Poverty itself doesn’t send children into child protection, but it certainly increases the pressures that can lead parents to struggle. Poverty undermines parents’ and caregivers’ capacity to raise children in safety and security, to leave unsafe relationships and places, to break away from things that are negative and harmful.

Children become vulnerable when their parents and households are under stress, and stress often results in relationship breakdown, family violence, substance abuse, mental health issues, poor judgement and neglect.

Helping children to be and stay safe starts with supporting all families to give it their best shot, and crucially, helping people when they are struggling. Sometimes out-of-home care is needed, but if that’s the case, it needs to really be ‘care’ – not more damage, not state neglect.

So, why are we collectively unable to keep children safe in South Australia?

A knee-jerk response is to blame the Department for Child Protection when things go wrong, but it is effectively the ambulance at the bottom of the cliff.

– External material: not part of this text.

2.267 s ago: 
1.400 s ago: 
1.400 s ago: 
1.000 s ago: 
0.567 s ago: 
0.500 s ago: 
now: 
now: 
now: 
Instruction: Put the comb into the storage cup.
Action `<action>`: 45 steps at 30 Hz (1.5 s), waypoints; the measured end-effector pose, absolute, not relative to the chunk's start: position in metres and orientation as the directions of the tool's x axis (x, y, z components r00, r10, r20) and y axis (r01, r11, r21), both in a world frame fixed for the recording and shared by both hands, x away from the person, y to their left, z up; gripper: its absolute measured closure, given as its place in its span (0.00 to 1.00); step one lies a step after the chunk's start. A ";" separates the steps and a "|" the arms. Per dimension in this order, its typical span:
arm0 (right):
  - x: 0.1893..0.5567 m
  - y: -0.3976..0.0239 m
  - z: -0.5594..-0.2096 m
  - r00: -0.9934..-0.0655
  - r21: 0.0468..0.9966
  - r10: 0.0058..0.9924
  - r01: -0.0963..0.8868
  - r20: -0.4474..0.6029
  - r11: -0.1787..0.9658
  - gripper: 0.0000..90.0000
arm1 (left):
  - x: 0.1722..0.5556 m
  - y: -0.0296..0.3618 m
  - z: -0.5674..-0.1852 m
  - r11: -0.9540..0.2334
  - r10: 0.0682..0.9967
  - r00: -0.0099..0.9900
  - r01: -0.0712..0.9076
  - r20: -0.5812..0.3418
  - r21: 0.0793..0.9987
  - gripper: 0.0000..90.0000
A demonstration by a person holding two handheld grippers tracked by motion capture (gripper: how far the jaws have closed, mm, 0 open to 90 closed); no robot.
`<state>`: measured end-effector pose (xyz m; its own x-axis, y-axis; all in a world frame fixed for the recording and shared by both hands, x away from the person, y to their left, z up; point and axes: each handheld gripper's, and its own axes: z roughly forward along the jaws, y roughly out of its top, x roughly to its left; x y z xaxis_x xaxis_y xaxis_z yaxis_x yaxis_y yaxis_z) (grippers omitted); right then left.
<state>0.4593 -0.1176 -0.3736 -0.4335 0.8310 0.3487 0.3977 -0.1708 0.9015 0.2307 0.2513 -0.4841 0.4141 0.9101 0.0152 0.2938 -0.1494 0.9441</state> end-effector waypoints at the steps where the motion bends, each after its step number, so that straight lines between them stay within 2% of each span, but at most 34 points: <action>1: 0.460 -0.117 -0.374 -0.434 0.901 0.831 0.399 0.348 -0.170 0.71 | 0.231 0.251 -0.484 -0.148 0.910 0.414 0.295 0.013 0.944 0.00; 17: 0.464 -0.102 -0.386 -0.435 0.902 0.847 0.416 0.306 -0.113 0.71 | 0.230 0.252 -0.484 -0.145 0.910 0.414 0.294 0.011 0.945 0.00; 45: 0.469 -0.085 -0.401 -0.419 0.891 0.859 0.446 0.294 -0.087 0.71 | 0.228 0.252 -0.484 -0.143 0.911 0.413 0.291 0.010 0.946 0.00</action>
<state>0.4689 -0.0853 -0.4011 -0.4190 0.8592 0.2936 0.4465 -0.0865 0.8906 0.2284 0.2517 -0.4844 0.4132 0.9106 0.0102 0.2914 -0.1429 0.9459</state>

We need to develop and invest in many more safe pathways to prevent people getting to that cliff: a systemic overhaul of the social security safety net, decent housing, more mental health services, more help for people who struggle with addictions, or people who struggle to control their violence – more helping hands.

And if the state does take that huge step of removing a child from their home, their family or community, we need to be damned sure it is offering something better. The state needs to be everything and more of the ‘good parent’ that it is meant to embody.